The data warehouse is an excellent mechanism for getting information into the hands of decision-makers. However, it is only as good as the data that goes into it. Problems occur when we attempt to
acquire and deliver this information. A major effort must be made in defining, integrating and synchronizing the data coming from the myriad operational systems producing data throughout the
corporation. Who should be responsible for this important task? The answer for a growing number of companies is a new business function called Data Stewardship.

What is Data Stewardship?

Data Stewardship has, as its main objective, the management of the corporation’s data assets in order to improve their reusability, accessibility, and quality. It is the Data Stewards’
responsibility to approve business naming standards, develop consistent data definitions, determine data aliases, develop standard calculations and derivations, document the business rules of the
corporation, monitor the quality of the data in the data warehouse, define security requirements, and so forth (see Table 1 for a list of the data integration issues determined by Data Stewards).

This data about data, or meta data, developed by Data Stewards can then be used by the corporation’s knowledge workers in their everyday analyses to determine what comparisons should be made,
which trends are significant, that apples have indeed been compared to apples, etc.

Just as the demand for a data warehouse with good data has grown, the need for a Data Stewardship function has likewise grown. More and more companies are recognizing the critical role this
function serves in the overall quest for high quality, available data. Such an integrated, corporate-wide view of the data provides the foundation for the shared data so critical in the data
warehouse.

What qualities should you look for in a Data Steward?

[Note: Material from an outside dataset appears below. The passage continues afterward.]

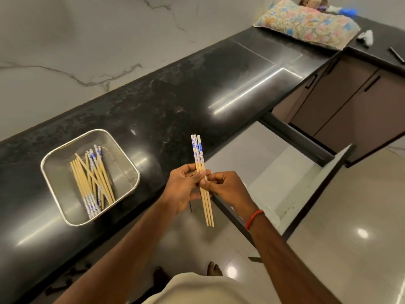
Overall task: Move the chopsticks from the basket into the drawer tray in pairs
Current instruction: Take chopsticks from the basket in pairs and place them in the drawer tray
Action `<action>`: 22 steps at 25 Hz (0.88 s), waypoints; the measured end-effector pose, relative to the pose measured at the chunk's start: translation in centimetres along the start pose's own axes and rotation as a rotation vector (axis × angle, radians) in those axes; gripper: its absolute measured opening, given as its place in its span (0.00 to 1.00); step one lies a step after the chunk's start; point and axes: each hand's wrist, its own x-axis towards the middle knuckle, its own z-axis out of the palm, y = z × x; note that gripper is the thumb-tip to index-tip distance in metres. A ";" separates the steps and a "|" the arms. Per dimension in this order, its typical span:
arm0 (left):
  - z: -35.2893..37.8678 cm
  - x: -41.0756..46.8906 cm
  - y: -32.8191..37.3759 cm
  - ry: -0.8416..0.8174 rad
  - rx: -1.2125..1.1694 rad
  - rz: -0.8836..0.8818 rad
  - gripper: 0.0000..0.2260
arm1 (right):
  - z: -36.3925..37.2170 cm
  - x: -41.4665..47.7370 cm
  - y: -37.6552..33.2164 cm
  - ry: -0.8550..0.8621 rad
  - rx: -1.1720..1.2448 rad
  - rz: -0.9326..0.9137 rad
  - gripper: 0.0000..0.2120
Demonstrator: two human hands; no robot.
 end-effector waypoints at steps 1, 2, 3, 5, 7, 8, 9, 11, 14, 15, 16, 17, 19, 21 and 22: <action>0.6 0.1 -0.4 -0.002 -0.005 -0.008 0.10 | -0.5 -0.3 0.4 0.010 -0.002 0.002 0.08; 1.3 0.3 -0.9 -0.006 -0.008 -0.017 0.11 | -1.0 -0.6 0.8 0.017 0.004 0.005 0.08; 2.0 0.4 -1.2 -0.012 -0.012 -0.025 0.10 | -1.5 -0.8 1.2 0.019 0.017 0.012 0.08; 3.1 0.7 -1.9 -0.028 -0.011 -0.036 0.09 | -2.7 -1.1 1.7 0.006 0.024 0.033 0.08; 4.1 1.2 -2.6 -0.045 0.001 -0.044 0.09 | -4.0 -1.1 2.2 -0.010 -0.015 0.055 0.09; 4.5 1.5 -2.9 -0.046 0.002 -0.053 0.09 | -4.8 -1.0 2.5 -0.016 -0.035 0.060 0.10; 5.0 1.7 -3.2 -0.043 -0.001 -0.064 0.10 | -5.5 -0.8 2.8 -0.023 -0.048 0.065 0.11; 5.7 2.1 -3.8 -0.037 -0.002 -0.086 0.10 | -6.8 -0.5 3.4 -0.047 -0.065 0.082 0.11; 6.6 2.8 -4.3 -0.044 -0.004 -0.107 0.08 | -8.2 0.0 4.3 -0.089 -0.098 0.110 0.10; 6.9 3.0 -4.4 -0.049 0.001 -0.108 0.08 | -8.5 0.2 4.6 -0.087 -0.106 0.114 0.09; 7.3 3.2 -4.5 -0.050 0.010 -0.106 0.07 | -8.7 0.3 4.9 -0.080 -0.110 0.116 0.10; 7.6 3.5 -4.6 -0.043 0.020 -0.102 0.06 | -8.9 0.5 5.2 -0.073 -0.111 0.111 0.10; 8.2 3.8 -4.8 -0.015 0.029 -0.093 0.04 | -9.0 0.5 5.5 -0.073 -0.108 0.090 0.11; 8.9 4.2 -5.0 0.009 0.029 -0.094 0.04 | -9.3 0.7 5.8 -0.054 -0.091 0.083 0.11; 9.3 4.4 -5.0 0.016 0.030 -0.093 0.04 | -9.5 0.8 6.1 -0.039 -0.079 0.088 0.11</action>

Data Stewards are well respected by the end user community because of their thorough understanding of how the business works. They have the confidence of both the IT and end user communities that
they are not creating meta data and business rules that are impossible to implement or counter to the corporation’s culture.

Table 2 lists the skill sets for a Data Steward. These are divided into two sets: Technical Skills and Interpersonal Skills.

The types of technical skills may seem more clear-cut that the interpersonal ones. Data Stewards will need some knowledge of IT systems and DBMSs employed in the corporation. This ensures that the
Data Stewards remain grounded in the reality of what is technologically feasible. Secondly Data Stewards should be able to understand both logical and physical data models, how entities relate to
each other, what redundancy is, why normalization rules are important. They are not, however, usually responsible for the creation of these models; that usually falls into the domain of the Data
Administration group.

Interpersonal skills are sometimes overlooked when choosing a Data Steward; yet these skills tend to be most important. Many times the Data Steward will find himself or herself in the situation of
trying to facilitate an agreement between two differing factions. Data integration can be a highly charged issue affecting the very core of how a company will continue to do business. Because of
this, the Data Steward must be able to reach a consensus wherever possible or at least a reasonable compromise. Secondly, these resources often must perform the difficult role of Organizational
Change Agent, smoothing the way for changes that will inevitably happen as integration of data occurs.

What is the scope of a Data Steward?

A typical corporate Data Stewardship function should have one Data Steward assigned to each major data subject area. These subject areas consist of the critical data entities or subjects such as
Customer, Order, Product, Market Segment, Employee, Organization, Inventory, etc. Usually, there are about 15-20 major subject areas in any corporation. As an example, one Data Steward would be
responsible for the Customer subject area and another would be assigned to the Product subject area.

The Data Steward responsible for a subject area usually works with a select group of employees representing all aspects of the company for that subject area. This committee of peers is responsible
for resolving integration issues concerning their subject area. The results of the committee’s work are passed on to the Data Administration and Database Administration functions for
implementation into the corporate data models, meta data repository, and ultimately, the data warehouse construct itself.

Just as there is a Data Architect in most Data Administration functions, there should be a “lead” Data Steward responsible for the work of the individual Data Stewards. The lead Data Steward’s
responsibility is to determine and control the domain of each Data Steward. These domains can become muddy and unclear, especially where subject areas intersect. Political battles can develop
between the Data Stewards if their domains are not clearly established.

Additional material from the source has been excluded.